Written by Paul Esajian

How can real estate investors secure the funding they need faster and more efficiently?

The U.S. mortgage market seems to have become even more complex in the last year or two. There are far more borrowing choices, and not just from old school main street banks. So how can homebuyers and real estate investors better navigate this maze?

1. Define Your Needs: In order to streamline the mortgage lending process, it’s smart for those buying real estate today to be very clear about their needs upfront. What is it that you really want out of this loan? What elements are the most important? Is it how fast you close? Closing on time? The most you can borrow? Not exceeding a certain payment amount? A loan servicer that won’t try to scam you after the loan is made? What are the absolute musts? Know where you can negotiate, and where you can’t.

2. Compare Capital Sources: Before making actual loan applications or providing your details to half the lending world, it’s smart to evaluate the different options available. There are so many different choices today. There are traditional banks, credit unions, mortgage brokers, private money lenders, new commercial real estate loan companies, and online crowdfunding portals, as well as peer-to-peer lending websites, business lenders, and other hybrids. It is important to recognize how they differ. How much will borrowing the money cost? How reliable is the source? How easy will it be to get the money?

3. Find Lenders That Love Your Type of Deal: Out of those sources of capital on your short list, which really love your type of deal? Trying to force a square peg in a round hole in the mortgage business is just going to lead to a lot of frustration. Just because they take your application and toss it into underwriting doesn’t mean it will go anywhere. If you are buying a condo, go to a lender that actually likes making loans on condos.
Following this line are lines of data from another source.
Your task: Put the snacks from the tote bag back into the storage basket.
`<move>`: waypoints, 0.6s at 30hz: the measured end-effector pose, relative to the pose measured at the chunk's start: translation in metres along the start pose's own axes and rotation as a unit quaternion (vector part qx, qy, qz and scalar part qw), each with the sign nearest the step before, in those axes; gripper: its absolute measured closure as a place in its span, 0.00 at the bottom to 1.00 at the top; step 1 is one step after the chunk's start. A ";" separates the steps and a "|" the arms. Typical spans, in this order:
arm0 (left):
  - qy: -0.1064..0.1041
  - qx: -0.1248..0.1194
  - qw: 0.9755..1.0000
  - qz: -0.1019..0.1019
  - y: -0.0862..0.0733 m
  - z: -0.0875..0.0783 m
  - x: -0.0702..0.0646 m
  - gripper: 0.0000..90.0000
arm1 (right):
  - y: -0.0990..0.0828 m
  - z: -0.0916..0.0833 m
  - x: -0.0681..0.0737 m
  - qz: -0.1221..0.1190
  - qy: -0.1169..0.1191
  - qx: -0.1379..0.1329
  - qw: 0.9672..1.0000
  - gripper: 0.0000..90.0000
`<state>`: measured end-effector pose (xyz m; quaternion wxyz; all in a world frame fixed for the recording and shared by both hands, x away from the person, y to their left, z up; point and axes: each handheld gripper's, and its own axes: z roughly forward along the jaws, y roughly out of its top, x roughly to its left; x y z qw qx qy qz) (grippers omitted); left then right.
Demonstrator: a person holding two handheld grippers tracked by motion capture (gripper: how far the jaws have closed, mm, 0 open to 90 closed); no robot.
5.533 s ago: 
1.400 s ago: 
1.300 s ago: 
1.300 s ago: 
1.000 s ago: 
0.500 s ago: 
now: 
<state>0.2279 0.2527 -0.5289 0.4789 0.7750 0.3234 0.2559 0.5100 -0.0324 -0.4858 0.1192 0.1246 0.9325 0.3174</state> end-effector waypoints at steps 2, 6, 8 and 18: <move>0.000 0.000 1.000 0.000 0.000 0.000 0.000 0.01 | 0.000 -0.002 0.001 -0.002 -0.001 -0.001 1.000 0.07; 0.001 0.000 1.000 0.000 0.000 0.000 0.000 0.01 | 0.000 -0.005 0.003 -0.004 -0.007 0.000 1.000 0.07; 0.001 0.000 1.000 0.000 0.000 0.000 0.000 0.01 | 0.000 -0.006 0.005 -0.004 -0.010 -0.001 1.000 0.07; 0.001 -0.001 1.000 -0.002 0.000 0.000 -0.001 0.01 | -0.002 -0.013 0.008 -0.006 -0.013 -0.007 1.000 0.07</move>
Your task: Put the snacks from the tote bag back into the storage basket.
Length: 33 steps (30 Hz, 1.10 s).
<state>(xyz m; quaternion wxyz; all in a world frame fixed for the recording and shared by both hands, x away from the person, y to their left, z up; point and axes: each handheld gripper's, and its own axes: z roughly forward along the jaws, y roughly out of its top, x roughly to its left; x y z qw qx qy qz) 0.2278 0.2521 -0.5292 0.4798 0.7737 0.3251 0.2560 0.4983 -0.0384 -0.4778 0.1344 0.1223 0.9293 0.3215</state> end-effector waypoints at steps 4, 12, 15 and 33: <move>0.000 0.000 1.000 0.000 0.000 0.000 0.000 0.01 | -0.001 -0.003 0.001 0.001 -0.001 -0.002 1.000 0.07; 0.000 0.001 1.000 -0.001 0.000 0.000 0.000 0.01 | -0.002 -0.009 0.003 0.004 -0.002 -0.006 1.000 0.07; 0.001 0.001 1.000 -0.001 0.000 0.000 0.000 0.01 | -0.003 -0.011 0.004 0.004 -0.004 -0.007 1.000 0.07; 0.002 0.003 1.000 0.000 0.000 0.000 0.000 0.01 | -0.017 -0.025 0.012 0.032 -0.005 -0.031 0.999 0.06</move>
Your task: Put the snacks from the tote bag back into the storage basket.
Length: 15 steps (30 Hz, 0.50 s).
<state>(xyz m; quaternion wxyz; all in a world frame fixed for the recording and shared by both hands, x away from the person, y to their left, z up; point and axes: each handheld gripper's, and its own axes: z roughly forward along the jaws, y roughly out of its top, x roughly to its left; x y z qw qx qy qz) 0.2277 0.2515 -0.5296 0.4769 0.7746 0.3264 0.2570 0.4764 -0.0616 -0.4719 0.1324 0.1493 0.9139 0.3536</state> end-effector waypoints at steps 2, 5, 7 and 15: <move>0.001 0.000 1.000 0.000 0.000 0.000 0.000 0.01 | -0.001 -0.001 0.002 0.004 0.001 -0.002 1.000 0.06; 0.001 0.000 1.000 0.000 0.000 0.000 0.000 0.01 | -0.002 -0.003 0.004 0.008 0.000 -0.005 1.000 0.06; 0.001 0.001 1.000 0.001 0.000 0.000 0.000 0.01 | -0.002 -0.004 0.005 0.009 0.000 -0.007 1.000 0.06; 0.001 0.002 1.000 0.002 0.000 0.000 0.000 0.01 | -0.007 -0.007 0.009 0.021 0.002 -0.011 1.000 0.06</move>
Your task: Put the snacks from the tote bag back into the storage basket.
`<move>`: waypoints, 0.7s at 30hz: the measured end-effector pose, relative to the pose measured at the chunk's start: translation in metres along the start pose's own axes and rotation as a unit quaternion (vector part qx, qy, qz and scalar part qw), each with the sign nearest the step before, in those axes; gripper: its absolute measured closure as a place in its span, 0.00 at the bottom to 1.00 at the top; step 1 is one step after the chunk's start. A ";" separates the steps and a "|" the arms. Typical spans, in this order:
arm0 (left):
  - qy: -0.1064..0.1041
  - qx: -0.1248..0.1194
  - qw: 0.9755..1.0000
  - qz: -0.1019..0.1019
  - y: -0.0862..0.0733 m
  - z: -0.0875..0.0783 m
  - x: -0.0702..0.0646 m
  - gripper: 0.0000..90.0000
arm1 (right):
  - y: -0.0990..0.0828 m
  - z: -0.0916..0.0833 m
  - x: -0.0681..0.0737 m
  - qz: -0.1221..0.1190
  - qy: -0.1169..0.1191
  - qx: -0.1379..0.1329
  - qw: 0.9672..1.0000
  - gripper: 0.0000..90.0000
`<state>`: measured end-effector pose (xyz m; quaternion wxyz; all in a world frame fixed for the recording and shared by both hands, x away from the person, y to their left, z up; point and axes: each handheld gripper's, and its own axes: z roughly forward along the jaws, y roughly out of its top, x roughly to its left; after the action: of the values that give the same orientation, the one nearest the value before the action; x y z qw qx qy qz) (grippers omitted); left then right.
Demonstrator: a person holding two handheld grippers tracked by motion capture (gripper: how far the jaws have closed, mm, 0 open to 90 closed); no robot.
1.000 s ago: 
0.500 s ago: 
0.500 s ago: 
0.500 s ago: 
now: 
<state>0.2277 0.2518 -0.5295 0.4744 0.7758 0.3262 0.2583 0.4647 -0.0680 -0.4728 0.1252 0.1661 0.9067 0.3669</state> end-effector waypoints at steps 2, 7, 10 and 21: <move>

The same applies to your credit profile, location, loan amount, and so on.

4. Explore Their Parameters: Dig deep into the lenders parameters and loan program guidelines before going all in. This might seem like a pain, but there is going to be a lot more pain if your loan application is strung out, and you lose your deposit because you don’t close. Constantly having to hop from lender to lender can be a credit score killer. Most buyers and borrowers never get into this. They often pay a high price for neglecting to ask a few extra questions. In particular, borrowers need to know what factors might derail a loan application or cause the terms to change between the time of pre-approval and final loan approval. In particular, this might apply to property condition, property type, loan amount, etc.

5. Find a Contact You Can Trust: Browse the web for five minutes, and you’ll find plenty of tantalizing loan offers. It’s no secret that things can change quite dramatically by the time the money makes it to the table. Expect the money to cost more than anticipated, closings to take longer, and to have to come up with more cash at closing than hoped. However, don’t stand for bait and switch tactics. Find a contact you can trust and that will work hard for you. Work on building a great relationship from there.

6. Be Over-Prepared: New regulations have limited the amount of paperwork lenders can demand from consumers in advance. Of course, this is also going to make it harder to lenders to make solid pre-approvals. While loan programs are expanding for buyers, underwriting can still be picky. It pays to be over-prepared. Consider everything the underwriter might ask for and get it together. Be prepared to squash any doubts or new conditions to that you can fast track your loan to funding.

7. Be Wary of Fraud: As mortgage lending picks up, mortgage fraud can too. Be wary of fraud, especially at the real estate closing table. Do not sign anything that isn’t accurate. It doesn’t matter whether it is the closer, your bank, or Realtor: don’t put your freedom on the line for someone else’s commission.